Lorsque j’ai commencé à m’intéresser aux réflexions féministes, je me tournais sans même m’en rendre compte, vers des autrices majoritairement blanches et surtout, qui mettaient en avant un féminisme universaliste, c’est-à-dire le « mouvement » majoritaire en France depuis les années 1960. J’ai peu à peu ouvert mes horizons pour embrasser, au fur et à mesure, le concept de convergence des luttes, dont l’objectif est de pointer les liens entre diverses oppressions (ici, racisme, sexisme, lgbtphobies) ou problématiques sociales (comme le capitalisme que l’on peut relier au patriarcat et à la domination du vivant).

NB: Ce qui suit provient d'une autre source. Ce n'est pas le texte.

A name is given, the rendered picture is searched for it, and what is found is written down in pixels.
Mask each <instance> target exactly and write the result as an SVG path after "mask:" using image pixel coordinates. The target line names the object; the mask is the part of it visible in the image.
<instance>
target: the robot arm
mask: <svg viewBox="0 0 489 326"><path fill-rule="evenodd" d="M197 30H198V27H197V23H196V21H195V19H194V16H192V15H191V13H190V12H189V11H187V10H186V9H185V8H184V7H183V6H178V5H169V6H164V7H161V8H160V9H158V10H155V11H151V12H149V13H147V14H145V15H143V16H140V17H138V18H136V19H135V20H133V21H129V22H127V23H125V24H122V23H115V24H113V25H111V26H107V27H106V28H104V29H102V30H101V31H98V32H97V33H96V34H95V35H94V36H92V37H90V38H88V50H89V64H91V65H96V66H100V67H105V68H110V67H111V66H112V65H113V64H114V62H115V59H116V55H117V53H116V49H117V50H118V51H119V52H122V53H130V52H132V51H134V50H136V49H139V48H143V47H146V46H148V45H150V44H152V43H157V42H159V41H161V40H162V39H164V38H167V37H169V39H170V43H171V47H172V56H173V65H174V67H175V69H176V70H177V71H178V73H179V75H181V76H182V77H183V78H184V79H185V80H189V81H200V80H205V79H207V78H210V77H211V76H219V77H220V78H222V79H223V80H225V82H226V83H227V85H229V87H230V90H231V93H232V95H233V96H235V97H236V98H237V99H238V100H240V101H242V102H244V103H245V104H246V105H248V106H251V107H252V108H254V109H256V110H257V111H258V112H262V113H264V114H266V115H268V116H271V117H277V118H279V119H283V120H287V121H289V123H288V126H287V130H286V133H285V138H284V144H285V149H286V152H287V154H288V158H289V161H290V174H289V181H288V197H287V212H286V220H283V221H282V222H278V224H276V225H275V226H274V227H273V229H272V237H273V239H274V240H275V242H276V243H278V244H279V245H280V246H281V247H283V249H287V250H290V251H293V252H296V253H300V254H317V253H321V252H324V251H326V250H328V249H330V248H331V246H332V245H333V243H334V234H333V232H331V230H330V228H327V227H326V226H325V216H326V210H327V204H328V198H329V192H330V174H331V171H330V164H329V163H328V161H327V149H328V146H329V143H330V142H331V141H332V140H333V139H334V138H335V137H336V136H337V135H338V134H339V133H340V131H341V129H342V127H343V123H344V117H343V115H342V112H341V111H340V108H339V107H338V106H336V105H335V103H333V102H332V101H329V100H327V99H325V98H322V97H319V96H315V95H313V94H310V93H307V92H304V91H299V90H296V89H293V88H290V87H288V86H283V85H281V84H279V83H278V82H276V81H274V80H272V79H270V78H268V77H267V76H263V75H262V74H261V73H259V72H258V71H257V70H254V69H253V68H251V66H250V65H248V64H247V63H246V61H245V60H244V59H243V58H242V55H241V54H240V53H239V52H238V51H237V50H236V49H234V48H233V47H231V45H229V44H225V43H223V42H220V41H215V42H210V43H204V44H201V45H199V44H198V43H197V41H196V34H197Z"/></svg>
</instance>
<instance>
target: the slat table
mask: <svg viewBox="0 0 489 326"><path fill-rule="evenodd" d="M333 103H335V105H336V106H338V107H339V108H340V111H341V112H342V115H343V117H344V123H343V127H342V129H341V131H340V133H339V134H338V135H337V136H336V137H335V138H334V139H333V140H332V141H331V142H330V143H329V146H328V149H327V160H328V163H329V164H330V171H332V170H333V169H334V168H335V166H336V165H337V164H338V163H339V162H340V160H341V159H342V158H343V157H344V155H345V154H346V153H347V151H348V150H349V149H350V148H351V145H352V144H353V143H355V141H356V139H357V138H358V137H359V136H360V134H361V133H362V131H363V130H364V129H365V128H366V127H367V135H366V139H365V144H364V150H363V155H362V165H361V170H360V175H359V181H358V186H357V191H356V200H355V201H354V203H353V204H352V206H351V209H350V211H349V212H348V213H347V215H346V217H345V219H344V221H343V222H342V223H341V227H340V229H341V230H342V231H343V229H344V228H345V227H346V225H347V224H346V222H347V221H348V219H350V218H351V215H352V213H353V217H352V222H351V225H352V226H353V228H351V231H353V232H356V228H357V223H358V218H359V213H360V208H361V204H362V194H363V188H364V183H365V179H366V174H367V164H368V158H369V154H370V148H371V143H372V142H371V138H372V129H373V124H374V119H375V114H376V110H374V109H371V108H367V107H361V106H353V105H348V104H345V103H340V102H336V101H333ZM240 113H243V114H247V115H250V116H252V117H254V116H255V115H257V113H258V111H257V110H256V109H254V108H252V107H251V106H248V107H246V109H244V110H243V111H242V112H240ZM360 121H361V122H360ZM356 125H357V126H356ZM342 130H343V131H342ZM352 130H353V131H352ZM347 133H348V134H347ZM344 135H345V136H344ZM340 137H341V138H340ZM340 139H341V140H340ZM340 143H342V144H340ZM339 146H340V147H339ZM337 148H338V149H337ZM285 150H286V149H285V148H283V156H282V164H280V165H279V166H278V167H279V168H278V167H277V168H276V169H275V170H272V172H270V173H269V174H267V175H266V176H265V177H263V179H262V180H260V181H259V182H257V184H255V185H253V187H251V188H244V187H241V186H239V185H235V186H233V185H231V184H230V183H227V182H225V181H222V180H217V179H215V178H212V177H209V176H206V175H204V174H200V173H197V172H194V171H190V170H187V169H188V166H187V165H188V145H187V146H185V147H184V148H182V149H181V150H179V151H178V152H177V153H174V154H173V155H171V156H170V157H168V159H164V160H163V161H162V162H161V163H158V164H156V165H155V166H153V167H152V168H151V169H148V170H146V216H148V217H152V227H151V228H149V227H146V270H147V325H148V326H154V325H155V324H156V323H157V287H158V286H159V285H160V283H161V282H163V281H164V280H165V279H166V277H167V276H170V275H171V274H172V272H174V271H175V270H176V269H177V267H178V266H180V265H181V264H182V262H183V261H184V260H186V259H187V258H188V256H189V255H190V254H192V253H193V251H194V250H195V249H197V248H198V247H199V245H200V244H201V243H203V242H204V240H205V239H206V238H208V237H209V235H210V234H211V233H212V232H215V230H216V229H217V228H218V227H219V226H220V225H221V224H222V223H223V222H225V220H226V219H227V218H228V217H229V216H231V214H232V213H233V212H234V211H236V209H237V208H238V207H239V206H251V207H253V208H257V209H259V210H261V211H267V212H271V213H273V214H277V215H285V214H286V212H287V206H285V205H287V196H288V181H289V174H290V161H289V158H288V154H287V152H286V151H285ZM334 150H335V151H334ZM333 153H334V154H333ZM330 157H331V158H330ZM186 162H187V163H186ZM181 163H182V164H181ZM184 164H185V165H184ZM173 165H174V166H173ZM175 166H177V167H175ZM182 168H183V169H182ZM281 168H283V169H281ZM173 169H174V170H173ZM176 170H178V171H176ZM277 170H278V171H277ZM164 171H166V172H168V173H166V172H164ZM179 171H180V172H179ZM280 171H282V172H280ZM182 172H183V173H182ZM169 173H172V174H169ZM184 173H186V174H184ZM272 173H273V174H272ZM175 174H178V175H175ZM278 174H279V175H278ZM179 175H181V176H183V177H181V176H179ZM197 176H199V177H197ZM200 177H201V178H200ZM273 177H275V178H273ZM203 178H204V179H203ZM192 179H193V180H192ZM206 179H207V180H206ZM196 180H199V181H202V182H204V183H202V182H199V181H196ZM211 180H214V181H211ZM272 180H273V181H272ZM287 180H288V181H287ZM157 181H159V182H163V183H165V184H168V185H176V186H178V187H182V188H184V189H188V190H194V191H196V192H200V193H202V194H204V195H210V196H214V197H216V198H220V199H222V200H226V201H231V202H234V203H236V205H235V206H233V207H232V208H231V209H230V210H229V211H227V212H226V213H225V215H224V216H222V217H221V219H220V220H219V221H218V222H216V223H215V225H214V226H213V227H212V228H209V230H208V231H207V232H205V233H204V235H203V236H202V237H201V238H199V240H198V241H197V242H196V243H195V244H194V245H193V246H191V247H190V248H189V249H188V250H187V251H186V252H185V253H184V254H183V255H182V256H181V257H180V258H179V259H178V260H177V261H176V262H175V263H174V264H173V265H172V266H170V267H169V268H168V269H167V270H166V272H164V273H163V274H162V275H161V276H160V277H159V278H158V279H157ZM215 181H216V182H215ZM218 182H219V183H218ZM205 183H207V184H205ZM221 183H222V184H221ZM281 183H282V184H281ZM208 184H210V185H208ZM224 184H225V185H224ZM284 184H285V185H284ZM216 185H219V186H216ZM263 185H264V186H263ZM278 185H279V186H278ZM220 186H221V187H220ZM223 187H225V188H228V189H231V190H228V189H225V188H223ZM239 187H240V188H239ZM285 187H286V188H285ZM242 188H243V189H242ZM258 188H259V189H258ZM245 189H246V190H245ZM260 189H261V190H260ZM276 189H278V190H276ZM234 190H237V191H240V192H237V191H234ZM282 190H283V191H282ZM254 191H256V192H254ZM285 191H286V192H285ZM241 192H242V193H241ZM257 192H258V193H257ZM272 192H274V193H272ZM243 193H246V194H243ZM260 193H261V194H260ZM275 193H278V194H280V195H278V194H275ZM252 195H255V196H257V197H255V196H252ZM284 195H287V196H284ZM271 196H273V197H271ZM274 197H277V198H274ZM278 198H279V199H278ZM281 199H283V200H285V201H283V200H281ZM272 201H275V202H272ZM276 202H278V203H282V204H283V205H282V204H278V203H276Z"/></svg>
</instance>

Je vous propose donc de vous partager cinq lectures pour un féminisme réellement inclusif, qui sont des ouvrages qui m’ont permis de me positionner en tant qu’alliée des mouvements antiracistes, lgbtqia2+ et de comprendre l’importance du terme intersectionnalité.
Une histoire de genres, de Lexie
Lexie est militante transféministe (ndlr, on l’avait déjà interviewée ici) et nous a fait l’honneur, en février dernier, de publier son premier ouvrage rempli de bienveillance, de pédagogie et de militantisme : Une histoire de genres. En tant que femme trans, elle nous livre à la fois son expérience personnelle, mêlée à des chapitres historiques (elle est diplômée de l’Ecole du Louvre), sociologiques, mais aussi à des passages plus pratiques.
Cet ouvrage se destine autant aux personnes cisgenres qu’aux personnes transgenres, car c’est un outil pour devenir un.e réel.le allié.e des personnes trans, autant qu’une aide précieuse aux personnes souhaitant entamer leur transition.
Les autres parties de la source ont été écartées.